In terms of the upcoming Senate race in North Carolina, former ambassador Jim Cain is still a question mark.
When it comes to the other potential candidates, it’s fairly easy to discern their intentions. Thom Tillis is in. Greg Brannon is in. Mark Harris might as well be. Renee Ellmers says her “heart is in the House”. Virginia Foxx says she’s been “urged not to say no yet” (which means no). After a lot of activity this spring, Berger has been awfully quiet lately, and he’s said to be leaning against making the race.
That leaves Jim Cain. From the News & Observer:
Former ambassador to Denmark Jim Cain would not confirm or deny his rumored candidacy for the 2014 Senate GOP primary after a speech Monday to the Rotary Club of Raleigh.
Cain, also a former president and CEO of the Carolina Hurricanes, first answered with a “no comment,” but continued: “At some point in life I will get back into public service, but whether the Senate race in 2014 is the right time and opportunity or not at this point, I don’t know. I’ll just say there are many who are encouraging us to run.”
What to make of this statement?

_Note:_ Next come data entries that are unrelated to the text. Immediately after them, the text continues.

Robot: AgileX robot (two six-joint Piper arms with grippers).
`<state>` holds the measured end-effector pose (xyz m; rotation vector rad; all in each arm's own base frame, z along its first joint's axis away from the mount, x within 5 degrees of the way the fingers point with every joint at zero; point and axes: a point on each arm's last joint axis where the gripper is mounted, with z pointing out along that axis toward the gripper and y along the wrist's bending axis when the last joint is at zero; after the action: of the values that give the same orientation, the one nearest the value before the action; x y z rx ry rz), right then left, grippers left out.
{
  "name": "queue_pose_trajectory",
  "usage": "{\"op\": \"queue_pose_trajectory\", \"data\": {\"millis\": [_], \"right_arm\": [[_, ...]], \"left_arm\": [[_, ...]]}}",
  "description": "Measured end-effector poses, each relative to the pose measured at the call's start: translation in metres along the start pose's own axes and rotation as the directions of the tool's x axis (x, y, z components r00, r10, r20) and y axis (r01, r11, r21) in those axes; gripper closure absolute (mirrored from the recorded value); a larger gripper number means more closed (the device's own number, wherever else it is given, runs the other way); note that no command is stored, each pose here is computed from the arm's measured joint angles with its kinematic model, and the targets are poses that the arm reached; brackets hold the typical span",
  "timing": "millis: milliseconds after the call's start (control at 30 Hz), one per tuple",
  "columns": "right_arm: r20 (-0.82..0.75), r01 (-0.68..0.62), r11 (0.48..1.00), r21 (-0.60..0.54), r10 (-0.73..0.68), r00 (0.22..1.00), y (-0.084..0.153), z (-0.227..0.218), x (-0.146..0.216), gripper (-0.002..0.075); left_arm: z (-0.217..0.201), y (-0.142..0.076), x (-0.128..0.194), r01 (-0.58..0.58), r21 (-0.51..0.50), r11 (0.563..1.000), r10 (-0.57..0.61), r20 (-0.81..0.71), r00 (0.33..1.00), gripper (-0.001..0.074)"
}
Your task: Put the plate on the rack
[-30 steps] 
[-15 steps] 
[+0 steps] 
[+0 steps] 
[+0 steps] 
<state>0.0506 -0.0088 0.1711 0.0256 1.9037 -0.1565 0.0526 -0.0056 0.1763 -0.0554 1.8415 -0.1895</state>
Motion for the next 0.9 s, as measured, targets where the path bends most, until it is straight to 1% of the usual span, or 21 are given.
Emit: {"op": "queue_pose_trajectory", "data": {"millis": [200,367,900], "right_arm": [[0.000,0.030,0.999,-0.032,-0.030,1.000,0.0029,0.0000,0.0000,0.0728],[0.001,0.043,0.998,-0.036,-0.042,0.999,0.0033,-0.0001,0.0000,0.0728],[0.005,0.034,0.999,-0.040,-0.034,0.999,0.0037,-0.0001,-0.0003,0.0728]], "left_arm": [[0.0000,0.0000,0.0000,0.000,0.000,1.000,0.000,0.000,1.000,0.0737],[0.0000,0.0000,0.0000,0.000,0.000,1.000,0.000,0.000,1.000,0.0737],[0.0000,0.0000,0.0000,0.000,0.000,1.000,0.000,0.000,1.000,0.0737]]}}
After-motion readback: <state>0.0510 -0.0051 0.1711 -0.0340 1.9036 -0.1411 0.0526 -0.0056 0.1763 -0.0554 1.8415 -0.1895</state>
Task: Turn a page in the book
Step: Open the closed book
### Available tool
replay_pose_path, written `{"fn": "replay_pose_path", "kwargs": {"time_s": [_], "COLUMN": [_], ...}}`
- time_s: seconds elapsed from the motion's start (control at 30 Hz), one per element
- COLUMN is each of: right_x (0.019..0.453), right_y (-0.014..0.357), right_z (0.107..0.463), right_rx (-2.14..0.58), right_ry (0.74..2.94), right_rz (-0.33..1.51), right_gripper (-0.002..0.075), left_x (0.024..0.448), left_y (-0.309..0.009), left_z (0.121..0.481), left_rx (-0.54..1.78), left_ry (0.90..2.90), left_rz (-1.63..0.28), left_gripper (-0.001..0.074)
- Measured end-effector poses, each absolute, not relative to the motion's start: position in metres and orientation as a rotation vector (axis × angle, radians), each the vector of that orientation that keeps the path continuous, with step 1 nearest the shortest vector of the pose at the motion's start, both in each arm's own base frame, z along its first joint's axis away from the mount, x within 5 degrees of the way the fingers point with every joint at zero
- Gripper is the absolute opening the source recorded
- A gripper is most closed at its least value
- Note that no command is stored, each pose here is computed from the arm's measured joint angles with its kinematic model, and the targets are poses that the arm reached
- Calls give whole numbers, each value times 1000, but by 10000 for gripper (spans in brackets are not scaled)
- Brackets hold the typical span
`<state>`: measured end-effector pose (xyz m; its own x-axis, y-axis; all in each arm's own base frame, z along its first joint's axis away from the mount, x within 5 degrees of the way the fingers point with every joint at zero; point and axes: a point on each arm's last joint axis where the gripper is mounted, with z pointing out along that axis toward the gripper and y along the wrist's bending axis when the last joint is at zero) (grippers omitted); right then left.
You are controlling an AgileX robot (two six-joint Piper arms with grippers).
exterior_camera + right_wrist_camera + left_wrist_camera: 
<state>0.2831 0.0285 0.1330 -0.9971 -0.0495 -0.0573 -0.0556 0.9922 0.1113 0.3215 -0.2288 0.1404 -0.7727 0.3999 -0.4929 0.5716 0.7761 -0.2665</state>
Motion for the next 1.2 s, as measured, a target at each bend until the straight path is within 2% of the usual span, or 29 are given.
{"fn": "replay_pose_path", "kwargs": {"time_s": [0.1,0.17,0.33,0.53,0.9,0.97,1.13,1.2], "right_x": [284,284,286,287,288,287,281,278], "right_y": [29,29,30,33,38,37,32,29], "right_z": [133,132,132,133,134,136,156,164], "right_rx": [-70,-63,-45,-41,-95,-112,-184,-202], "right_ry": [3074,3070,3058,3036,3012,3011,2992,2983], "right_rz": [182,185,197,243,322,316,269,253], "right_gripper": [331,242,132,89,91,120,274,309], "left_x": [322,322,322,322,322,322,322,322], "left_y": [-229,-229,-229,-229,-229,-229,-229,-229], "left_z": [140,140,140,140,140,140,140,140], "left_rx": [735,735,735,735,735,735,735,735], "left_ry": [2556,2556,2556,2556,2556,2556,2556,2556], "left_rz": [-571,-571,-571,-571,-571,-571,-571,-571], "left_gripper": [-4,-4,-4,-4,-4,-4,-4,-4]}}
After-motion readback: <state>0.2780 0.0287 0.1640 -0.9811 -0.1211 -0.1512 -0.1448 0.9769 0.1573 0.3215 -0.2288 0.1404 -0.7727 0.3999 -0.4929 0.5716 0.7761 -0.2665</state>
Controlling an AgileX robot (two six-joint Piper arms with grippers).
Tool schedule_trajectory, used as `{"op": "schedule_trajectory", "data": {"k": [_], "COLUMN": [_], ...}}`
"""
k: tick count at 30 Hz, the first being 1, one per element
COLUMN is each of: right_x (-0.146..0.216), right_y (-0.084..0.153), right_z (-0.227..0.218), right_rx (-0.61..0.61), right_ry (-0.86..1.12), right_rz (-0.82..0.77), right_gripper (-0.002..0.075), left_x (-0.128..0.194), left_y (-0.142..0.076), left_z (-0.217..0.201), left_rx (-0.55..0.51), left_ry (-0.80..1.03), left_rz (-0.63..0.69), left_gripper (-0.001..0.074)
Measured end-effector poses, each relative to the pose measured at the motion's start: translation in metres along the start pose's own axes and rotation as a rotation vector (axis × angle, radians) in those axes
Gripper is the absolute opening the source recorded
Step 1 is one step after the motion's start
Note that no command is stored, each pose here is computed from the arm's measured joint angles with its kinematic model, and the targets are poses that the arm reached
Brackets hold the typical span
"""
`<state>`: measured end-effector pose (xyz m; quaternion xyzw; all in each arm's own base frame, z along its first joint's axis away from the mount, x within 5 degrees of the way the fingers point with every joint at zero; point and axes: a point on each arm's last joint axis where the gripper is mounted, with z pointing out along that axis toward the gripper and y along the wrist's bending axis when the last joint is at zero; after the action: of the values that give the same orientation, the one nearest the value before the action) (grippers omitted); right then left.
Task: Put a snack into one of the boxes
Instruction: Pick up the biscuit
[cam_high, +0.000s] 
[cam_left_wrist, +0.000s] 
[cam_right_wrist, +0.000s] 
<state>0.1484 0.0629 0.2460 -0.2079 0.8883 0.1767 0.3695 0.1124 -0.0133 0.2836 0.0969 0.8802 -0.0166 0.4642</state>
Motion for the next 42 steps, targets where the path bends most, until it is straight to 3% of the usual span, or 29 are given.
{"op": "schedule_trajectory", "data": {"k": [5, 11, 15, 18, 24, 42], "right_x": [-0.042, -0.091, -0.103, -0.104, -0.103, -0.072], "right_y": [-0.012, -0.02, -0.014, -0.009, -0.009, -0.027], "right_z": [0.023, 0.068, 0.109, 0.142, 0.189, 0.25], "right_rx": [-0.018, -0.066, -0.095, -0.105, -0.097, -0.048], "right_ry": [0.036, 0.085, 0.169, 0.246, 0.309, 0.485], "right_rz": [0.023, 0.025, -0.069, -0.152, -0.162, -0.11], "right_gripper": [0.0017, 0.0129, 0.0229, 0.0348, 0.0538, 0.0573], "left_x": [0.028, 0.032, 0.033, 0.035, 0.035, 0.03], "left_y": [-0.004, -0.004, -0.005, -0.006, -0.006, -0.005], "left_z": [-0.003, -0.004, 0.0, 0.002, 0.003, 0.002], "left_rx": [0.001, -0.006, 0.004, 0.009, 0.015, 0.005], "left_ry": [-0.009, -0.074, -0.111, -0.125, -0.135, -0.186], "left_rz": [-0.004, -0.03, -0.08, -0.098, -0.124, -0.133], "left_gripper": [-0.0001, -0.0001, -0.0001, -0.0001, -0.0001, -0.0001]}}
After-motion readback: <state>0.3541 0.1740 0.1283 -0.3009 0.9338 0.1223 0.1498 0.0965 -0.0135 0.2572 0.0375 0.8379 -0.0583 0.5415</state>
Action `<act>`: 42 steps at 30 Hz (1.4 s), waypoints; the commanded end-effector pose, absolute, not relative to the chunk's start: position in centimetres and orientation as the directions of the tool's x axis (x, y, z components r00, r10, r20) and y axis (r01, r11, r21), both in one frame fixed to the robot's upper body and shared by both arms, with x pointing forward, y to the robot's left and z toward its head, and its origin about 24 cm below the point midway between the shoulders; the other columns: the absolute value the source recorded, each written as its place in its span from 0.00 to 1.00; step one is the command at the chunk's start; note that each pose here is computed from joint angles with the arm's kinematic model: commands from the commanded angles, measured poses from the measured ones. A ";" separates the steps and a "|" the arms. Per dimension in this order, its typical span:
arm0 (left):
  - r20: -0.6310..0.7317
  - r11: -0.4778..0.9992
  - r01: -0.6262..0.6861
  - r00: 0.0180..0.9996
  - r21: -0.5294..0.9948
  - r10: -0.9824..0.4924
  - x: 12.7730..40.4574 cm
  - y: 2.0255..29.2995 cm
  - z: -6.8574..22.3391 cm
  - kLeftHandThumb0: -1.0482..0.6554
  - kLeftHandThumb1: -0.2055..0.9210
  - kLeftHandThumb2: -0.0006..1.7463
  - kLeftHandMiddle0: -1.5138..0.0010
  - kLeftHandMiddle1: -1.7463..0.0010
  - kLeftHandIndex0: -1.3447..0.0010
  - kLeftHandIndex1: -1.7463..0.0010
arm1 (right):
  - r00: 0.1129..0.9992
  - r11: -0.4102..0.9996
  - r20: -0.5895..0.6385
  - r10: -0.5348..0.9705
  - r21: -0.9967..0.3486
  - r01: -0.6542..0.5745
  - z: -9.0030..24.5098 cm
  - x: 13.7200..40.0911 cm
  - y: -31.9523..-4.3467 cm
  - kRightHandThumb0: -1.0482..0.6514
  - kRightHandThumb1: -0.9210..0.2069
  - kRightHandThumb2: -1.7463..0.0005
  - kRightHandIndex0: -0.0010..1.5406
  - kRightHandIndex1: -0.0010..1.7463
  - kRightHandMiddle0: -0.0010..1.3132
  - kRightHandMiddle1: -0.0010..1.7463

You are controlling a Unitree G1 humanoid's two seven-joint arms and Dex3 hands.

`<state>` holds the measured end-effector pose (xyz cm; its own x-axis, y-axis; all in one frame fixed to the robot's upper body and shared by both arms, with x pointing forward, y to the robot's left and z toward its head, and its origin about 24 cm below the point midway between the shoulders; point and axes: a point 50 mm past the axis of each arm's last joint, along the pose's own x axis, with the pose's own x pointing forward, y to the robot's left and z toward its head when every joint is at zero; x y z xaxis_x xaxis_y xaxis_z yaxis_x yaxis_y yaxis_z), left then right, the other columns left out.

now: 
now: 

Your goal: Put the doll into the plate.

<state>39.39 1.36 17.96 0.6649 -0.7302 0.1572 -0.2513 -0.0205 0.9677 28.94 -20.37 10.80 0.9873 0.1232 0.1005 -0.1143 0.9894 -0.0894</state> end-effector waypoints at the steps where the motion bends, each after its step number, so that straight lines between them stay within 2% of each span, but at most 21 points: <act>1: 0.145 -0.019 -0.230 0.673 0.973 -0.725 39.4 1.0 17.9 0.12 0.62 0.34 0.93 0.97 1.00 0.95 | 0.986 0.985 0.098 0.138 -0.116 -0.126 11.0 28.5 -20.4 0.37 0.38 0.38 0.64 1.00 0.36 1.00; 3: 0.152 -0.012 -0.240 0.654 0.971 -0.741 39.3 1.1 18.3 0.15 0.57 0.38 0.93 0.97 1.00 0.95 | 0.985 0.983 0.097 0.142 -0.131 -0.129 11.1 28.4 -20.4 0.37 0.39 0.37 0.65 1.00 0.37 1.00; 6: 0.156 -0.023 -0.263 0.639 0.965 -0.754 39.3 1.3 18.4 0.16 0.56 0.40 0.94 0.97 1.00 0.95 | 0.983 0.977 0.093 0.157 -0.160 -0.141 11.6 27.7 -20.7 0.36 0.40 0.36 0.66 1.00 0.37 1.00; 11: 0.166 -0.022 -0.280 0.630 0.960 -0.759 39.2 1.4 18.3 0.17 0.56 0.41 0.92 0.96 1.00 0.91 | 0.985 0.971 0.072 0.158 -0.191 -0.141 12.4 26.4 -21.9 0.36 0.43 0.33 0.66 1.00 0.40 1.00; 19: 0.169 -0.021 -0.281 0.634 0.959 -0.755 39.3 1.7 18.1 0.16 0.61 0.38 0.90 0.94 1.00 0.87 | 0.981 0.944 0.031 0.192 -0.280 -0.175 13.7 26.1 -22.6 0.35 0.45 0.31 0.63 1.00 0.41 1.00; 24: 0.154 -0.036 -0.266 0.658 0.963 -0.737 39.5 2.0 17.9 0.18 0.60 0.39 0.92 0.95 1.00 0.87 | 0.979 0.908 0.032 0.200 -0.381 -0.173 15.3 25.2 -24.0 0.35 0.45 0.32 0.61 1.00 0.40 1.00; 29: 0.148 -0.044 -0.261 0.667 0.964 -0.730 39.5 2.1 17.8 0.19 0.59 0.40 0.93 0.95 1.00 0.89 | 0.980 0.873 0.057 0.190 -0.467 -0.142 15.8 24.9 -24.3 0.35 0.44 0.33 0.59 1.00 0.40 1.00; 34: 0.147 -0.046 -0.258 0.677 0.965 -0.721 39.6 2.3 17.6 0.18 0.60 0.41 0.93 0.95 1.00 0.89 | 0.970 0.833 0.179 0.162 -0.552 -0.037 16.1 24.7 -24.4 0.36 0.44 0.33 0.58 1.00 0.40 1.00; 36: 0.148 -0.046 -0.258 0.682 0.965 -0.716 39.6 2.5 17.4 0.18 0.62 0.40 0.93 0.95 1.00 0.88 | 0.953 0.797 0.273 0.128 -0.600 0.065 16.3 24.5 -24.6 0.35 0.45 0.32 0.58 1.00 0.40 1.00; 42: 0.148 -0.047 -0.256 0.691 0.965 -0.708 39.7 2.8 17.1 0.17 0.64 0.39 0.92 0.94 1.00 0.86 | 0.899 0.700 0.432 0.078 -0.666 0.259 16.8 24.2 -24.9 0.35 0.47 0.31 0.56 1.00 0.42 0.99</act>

Cain, I think, is genuinely undecided, but is facing pressure from two groups – those who really want him to run and those who really don’t.
A Cain entry has the potential to turn the Republican primary on its head. He would probably compete with Thom Tillis when it comes to garnering support from mainstream Republicans. And therein lies the danger – a Cain entry could divide the moderate vote, allowing a Tea Party contender to prevail. Hence the pressure.
Even though Cain’s statement is awfully ambiguous, gun to my head I’d say he opts out of the race. It’s possible, however, that he’s taking a “wait and see” approach. It’s still early summer, there’s still plenty of time to decide.
During the informal speech, Cain said the U.S. must promote its entrepreneurial spirit throughout the rest of this “small world.” The U.S. isn’t better than other countries, he said, it’s just different. In his world travels, he’s heard dozens of people refer to the US as the “land of opportunities,” a moniker he hopes the country will work towards preserving.
If Cain does throw his hat into the ring, he might want to work on this kind of language. While saying “the U.S. isn’t better than other countries” makes sense coming from an ambassador, it won’t win him accolades from conservatives.
When will the Senate race begin, really? Look for after the legislative session. That’s when Tillis will end the “soft launch” period of his campaign and start acting like a U.S. Senate candidate. That’s when Foxx, Ellmers, etc. will tell us they’re not running. And Cain? It’s possible that a month from now, he’ll still be a question mark.